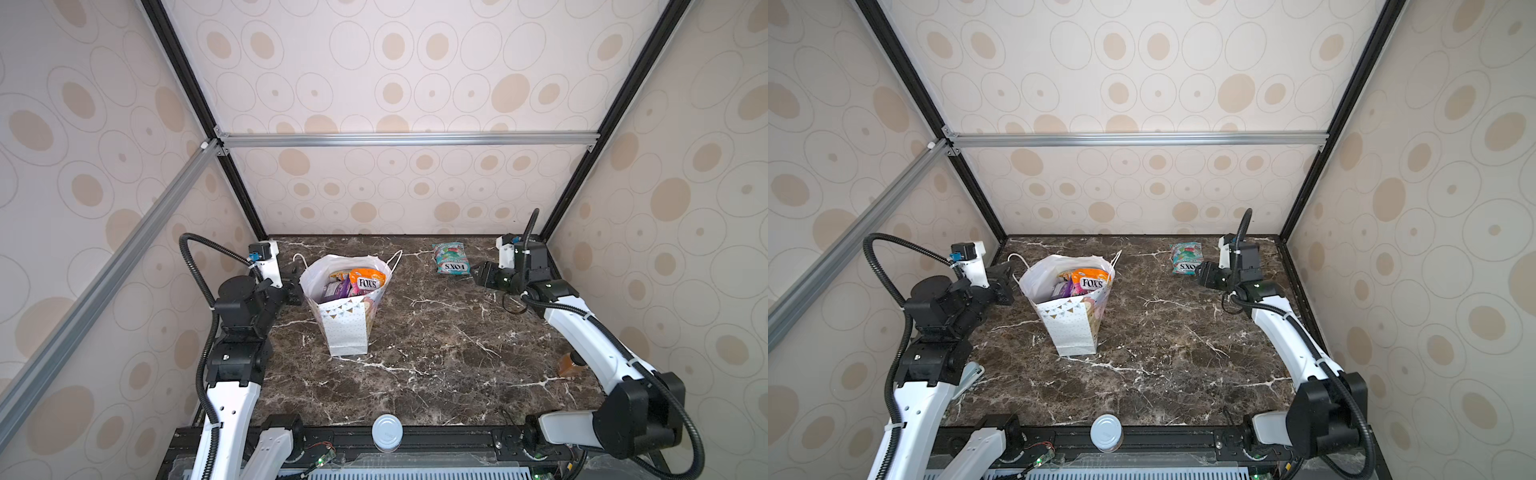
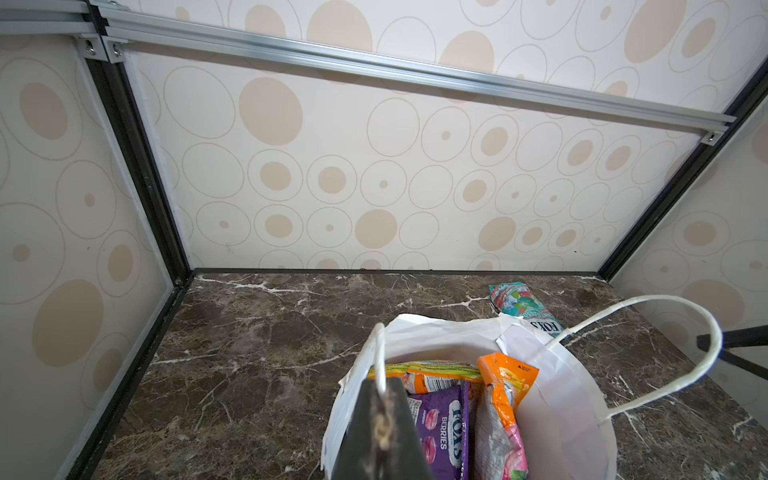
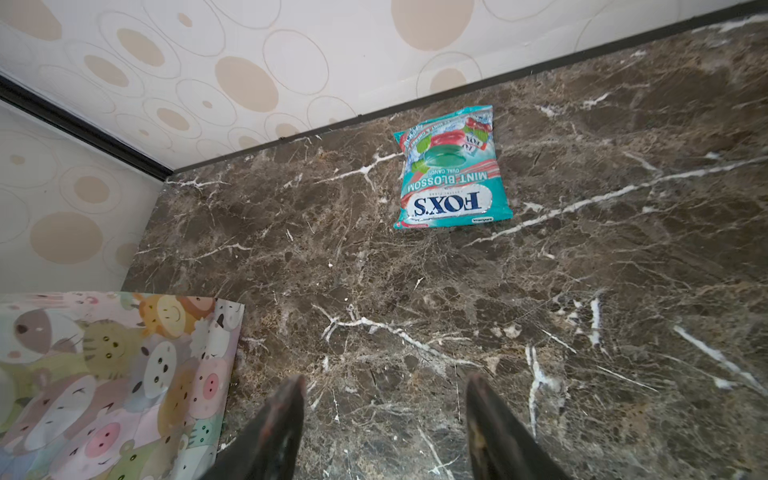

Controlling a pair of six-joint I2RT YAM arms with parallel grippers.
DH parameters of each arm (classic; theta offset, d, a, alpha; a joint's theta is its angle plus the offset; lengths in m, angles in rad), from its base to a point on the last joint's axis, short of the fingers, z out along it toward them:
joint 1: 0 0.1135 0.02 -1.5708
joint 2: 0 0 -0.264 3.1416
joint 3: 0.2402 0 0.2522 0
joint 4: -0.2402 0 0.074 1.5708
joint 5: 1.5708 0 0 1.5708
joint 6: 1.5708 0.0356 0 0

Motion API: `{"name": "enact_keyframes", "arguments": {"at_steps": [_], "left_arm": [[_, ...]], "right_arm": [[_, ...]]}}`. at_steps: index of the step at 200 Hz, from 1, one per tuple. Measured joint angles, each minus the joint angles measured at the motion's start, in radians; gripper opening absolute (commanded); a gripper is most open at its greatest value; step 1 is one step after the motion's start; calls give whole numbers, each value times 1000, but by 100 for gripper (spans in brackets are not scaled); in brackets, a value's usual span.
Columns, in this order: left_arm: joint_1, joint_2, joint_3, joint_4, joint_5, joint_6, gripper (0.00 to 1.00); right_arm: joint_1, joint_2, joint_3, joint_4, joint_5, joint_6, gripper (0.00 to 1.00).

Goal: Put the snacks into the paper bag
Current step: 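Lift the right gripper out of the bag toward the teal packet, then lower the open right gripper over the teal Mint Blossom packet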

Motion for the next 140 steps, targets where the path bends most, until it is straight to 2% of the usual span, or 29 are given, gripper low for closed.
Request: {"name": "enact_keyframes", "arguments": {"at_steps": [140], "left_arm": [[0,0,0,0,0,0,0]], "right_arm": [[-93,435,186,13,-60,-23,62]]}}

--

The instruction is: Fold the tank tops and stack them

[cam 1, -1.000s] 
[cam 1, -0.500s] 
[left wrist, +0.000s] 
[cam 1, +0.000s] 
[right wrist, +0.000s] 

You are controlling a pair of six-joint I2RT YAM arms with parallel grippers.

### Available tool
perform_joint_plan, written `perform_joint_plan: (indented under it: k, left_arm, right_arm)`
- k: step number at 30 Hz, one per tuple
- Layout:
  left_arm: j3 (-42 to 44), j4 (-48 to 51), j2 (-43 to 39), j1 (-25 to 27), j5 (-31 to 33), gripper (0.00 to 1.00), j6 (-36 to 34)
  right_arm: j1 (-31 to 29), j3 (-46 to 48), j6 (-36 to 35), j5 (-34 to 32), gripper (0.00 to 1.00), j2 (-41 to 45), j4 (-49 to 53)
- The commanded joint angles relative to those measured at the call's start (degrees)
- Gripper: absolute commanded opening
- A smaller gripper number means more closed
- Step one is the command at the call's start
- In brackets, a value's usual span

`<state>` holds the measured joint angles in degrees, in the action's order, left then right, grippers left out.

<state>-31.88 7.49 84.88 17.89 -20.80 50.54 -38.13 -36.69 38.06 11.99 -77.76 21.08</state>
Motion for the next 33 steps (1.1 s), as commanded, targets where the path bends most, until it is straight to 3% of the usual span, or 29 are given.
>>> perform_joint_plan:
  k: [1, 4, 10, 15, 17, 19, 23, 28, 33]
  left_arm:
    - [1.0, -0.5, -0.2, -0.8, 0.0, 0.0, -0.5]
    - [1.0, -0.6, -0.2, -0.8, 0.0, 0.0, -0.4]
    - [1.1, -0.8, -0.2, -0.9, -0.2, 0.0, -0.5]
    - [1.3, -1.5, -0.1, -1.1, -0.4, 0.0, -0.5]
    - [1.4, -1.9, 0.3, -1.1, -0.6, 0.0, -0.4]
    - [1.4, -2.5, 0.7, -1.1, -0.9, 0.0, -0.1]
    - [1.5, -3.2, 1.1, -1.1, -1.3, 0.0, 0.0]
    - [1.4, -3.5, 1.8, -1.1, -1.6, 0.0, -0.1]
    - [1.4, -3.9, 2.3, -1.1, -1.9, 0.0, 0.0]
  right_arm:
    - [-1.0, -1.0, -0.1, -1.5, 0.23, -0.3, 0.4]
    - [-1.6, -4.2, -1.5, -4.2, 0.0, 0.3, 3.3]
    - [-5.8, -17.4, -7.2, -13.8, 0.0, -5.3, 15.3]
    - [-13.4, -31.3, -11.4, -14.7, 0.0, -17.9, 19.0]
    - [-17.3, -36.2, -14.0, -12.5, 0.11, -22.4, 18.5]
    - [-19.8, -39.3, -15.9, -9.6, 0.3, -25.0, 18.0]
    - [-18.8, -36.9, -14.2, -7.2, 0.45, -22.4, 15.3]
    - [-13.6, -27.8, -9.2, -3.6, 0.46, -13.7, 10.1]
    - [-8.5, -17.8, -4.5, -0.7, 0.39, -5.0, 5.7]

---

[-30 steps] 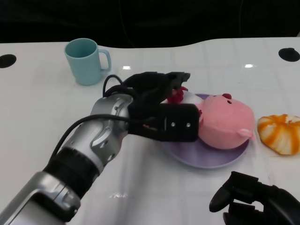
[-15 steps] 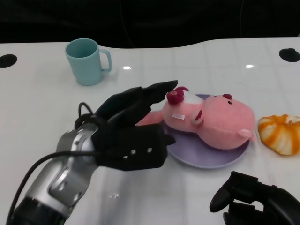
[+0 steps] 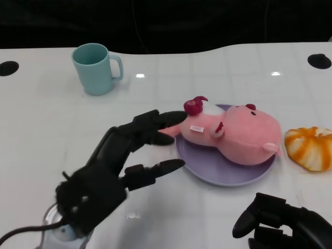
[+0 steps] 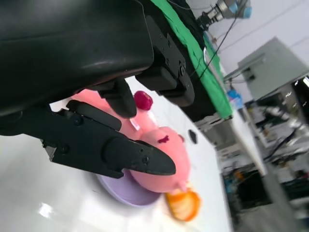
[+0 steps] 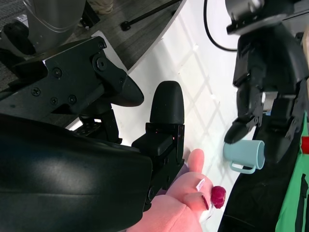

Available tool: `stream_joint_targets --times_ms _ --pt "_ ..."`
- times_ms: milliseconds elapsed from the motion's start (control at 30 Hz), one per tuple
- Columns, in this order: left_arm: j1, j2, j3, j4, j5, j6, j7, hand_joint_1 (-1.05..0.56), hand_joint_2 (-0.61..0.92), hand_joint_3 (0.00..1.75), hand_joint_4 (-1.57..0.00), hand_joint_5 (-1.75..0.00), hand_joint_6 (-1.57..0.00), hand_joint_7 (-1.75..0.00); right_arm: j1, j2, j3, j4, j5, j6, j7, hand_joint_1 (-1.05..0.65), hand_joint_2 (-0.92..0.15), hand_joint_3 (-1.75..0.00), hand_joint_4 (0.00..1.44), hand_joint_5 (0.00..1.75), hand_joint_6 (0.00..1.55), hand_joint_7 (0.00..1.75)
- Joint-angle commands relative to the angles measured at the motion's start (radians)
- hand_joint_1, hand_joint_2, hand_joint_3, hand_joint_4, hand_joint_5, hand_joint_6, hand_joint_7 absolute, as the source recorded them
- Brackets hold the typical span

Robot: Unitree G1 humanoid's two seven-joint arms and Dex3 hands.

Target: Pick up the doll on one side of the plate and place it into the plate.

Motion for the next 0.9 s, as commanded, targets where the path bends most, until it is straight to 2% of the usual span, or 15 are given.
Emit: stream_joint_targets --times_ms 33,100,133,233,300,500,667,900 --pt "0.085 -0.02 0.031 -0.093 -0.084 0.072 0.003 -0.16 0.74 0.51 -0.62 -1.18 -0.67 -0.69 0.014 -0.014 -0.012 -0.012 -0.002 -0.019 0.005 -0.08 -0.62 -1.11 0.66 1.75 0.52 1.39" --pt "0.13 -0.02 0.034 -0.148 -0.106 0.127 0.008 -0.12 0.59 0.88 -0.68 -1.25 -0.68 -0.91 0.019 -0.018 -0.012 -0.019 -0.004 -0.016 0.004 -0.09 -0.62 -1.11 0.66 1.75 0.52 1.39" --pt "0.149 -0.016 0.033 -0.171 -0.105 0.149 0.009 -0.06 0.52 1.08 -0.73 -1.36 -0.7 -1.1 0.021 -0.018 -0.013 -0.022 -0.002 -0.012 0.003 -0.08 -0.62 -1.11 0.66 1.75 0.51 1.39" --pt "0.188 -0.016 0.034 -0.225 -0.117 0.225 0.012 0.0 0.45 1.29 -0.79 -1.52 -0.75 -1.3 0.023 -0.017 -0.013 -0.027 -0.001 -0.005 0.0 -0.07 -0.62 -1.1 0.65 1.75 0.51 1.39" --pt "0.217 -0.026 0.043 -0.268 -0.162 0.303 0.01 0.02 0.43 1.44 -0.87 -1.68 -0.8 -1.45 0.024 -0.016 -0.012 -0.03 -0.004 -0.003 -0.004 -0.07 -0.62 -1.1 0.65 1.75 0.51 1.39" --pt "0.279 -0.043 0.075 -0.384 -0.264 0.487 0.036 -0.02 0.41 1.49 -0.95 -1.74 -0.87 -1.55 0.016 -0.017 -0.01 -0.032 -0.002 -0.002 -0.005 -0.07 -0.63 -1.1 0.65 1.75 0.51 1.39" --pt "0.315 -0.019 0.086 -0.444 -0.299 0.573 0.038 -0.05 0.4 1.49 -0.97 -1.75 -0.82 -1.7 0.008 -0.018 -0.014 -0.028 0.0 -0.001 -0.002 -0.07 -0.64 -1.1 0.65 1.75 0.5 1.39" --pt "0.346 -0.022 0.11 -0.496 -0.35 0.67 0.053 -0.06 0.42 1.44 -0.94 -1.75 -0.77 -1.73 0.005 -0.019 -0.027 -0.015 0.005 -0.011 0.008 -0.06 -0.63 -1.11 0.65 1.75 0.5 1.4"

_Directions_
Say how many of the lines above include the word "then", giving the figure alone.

_Answer below_
2